Lately I’ve been seeing multiple articles pop up arguing for the importance of plans and checklists in many walks of life, but especially in IT process. I couldn’t agree more. In fact, when an IT person believes something as strongly as I believe in the power of implementation plans and checklists, you know there must be a story involved. Let me tell you mine.
Back in the mid-90’s my good friend Jim Hickstein and I were working for the Internet skunkworks of a huge East Coast direct mail marketing company. At the time I think I was the Operations Manager and Jim was my tech lead in the Sys Admin group, but since we were a small operation both Jim and I were still deeply involved in the tactical implementation and roll-out of new technologies.
In particular, there was one instance where Jim and I were scheduled to roll out a new storage array into our production ecommerce infrastructure. Our production environment was hosted at company HQ down in Connecticut (our offices were in the Boston area), and in some sense this IT activity was part of an ongoing evangelism on our part of new “open” technology in what was largely a mainframe shop up until our arrival. We wanted to show that we were better, faster, cheaper, and just as reliable as the platforms that they were used to.
I remember talking to Jim and suggesting that we come up with an implementation plan prior to the installation activity. But clearly neither one of us had gotten the religion yet, because after talking about it for a while we decided that we “knew what we were doing” (despite never having deployed a unit of this type before) and didn’t need a plan. So with our figurative cowboy hats firmly in place, we had the equipment shipped and a couple of weeks later we hopped in Jim’s car and followed it down to wildest Connecticut.
Upon arrival, we met up with a couple of the IT folks from HQ who were curious about what we were doing and wanted the chance to observe how we operated. That was cool with us, because we wanted to evangelize as much as possible, remember? Off we all went to the data center, unpacked and inspected the equipment, and generally killed time waiting for our three-hour outage window to commence. Once the outage window arrived, Jim and I began our work.
Crisis set in almost immediately. I can’t even remember at this point what started going wrong, but I think almost every person who’s done production Operations recognizes that “bottom drops out” feeling you get in your stomach when you suddenly realize what you thought was routine work has gone horribly awry. As I recall, I was working the back of the machine hooking up the storage array and Jim was on the system console and I clearly remember staring across the rack at Jim and seeing the same horrified look reflected in his eyes.
I don’t remember much of the next two and a half hours. I know we didn’t panic, but started working through the problems methodically. And we did end up regaining positive control and actually got the work completed– just barely– within our outage window. But frankly we had forgotten anything else in the world existed besides our troubled system.

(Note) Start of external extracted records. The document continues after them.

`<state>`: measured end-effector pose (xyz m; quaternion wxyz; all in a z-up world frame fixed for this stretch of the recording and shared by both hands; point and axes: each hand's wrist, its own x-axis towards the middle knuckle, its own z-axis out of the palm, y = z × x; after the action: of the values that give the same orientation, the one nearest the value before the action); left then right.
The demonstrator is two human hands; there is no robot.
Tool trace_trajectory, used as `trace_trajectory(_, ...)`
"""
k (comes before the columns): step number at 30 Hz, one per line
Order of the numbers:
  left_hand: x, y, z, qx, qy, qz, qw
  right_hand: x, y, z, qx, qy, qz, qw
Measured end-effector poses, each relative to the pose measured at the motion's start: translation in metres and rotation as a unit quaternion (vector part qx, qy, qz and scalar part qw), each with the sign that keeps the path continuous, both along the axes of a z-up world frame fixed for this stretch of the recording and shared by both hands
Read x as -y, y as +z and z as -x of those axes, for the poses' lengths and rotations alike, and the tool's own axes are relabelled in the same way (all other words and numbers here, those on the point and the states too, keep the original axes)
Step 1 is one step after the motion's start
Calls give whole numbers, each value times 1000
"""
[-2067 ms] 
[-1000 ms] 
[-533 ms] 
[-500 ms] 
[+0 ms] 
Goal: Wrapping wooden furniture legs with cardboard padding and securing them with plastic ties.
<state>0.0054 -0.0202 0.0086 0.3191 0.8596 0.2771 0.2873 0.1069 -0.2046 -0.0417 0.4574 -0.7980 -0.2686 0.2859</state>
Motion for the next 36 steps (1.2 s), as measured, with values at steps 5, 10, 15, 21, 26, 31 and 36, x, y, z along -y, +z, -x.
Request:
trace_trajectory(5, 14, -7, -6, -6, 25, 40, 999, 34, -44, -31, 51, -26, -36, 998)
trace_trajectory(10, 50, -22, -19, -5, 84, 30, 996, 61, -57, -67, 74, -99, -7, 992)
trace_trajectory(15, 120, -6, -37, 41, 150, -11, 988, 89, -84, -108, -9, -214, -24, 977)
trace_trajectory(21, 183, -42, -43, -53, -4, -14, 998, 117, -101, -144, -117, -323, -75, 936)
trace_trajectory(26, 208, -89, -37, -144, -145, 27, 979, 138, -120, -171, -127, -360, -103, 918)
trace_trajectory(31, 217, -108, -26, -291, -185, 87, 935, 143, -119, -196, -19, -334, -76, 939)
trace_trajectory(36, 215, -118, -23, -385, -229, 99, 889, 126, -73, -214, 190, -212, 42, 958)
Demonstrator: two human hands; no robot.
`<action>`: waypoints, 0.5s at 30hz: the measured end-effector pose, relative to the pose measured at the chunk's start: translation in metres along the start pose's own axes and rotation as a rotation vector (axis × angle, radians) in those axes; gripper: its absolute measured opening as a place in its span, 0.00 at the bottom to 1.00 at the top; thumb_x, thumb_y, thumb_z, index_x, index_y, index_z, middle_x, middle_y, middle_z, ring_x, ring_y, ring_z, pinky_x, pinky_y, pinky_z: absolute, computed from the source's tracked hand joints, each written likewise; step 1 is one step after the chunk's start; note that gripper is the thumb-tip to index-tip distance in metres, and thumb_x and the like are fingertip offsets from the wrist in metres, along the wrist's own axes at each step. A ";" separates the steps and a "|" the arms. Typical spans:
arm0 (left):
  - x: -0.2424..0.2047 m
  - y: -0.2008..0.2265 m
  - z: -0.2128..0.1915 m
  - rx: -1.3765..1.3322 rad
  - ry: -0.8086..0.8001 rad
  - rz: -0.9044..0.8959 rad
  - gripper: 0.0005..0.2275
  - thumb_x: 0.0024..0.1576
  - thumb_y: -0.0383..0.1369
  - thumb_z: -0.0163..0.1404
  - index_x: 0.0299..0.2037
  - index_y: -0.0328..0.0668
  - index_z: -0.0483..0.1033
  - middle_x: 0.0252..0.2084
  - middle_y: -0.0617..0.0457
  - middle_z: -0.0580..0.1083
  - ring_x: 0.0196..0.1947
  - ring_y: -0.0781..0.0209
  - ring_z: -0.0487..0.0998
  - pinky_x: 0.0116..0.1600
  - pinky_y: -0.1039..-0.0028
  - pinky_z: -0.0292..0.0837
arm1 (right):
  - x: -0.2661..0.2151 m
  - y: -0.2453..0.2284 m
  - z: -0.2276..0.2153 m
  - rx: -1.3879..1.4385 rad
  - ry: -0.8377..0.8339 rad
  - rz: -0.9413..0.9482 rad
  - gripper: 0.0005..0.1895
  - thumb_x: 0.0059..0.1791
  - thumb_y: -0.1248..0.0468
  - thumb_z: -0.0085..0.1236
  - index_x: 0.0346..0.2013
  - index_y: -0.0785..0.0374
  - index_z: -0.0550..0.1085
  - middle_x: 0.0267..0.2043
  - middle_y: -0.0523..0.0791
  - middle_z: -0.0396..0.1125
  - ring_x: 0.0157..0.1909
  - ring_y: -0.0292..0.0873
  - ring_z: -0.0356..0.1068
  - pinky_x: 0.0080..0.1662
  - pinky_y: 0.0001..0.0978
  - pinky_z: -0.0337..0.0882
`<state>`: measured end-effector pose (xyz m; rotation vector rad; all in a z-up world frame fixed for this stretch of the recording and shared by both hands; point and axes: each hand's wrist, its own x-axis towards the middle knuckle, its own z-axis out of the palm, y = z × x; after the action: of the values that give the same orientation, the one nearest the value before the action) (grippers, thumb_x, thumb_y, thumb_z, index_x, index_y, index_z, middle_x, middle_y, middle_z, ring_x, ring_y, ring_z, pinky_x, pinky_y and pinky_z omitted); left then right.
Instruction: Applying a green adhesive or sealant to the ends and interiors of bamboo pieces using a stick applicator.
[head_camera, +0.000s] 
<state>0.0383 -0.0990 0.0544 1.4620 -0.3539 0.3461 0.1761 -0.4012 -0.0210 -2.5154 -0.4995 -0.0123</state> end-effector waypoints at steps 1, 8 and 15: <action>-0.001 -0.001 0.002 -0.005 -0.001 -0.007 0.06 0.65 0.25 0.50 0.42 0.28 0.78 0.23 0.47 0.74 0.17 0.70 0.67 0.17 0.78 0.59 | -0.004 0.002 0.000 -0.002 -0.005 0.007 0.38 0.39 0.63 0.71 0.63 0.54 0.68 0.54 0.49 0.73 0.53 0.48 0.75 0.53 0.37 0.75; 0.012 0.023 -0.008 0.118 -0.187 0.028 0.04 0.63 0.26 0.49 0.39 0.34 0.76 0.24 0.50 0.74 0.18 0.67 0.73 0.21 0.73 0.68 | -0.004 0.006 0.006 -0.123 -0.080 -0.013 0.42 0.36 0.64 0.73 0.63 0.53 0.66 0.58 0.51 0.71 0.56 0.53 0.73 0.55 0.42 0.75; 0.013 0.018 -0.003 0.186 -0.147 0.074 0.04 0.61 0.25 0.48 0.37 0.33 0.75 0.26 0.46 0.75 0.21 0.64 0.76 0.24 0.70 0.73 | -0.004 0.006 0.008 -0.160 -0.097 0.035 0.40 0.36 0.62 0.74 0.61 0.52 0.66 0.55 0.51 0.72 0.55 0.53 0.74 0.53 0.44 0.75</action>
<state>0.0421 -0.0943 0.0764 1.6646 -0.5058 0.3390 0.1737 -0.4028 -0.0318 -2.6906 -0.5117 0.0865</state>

When the crisis was resolved and we returned to something resembling the real world, we remembered that our actions were being scrutinized by our colleagues from HQ. I turned to acknowledge their presence, expecting to see (deservedly) self-satisfied smiles on their faces from seeing us nearly fall on our faces in a very public fashion. Well boy was I surprised: they were actually standing there in slack-jawed amazement. “That was the most incredible thing I’ve every seen! You guys are awesome!” one of them said to me.
What could we do? Jim and I thanked them very much for their kind words, used some humor to blow off some of our excess adrenaline, and extracted ourselves from the situation as gracefully as possible. After leaving the data center, Jim and I walked silently back to his car, climbed in, and just sat there quietly for a minute. Finally, Jim turned to me and said, “Let’s never do that again.”
And that was it. From that point on our operations policy playbook– enforced religiously by both Jim and myself– included the requirement that all planned work include a detailed implementation and rollback plan that must be reviewed by at least one other member of the operations staff before any work would be approved. And to those who are thinking that this policy must have slowed down our ability to roll out changes in our production infrastructure, you couldn’t be more wrong. In fact, our ability to make changes improved dramatically because our percentage of “successful” change activity (defined as not requiring any unplanned work or firefighting as a result of the change) got to better than 99%. We simply weren’t wasting time on unplanned work, so as a consequence we had more time to make effective changes to our infrastructure.
That’s it. Something as humble as a checklist can make your life immeasurably better. But you have to be willing to admit that you need the help of a checklist in the first place, which compromises our need for the “expert audacity” that so many of us in IT feed on. It’s a tough change to make in oneself. I only hope you won’t have to learn this lesson the hard way, like Jim and I did.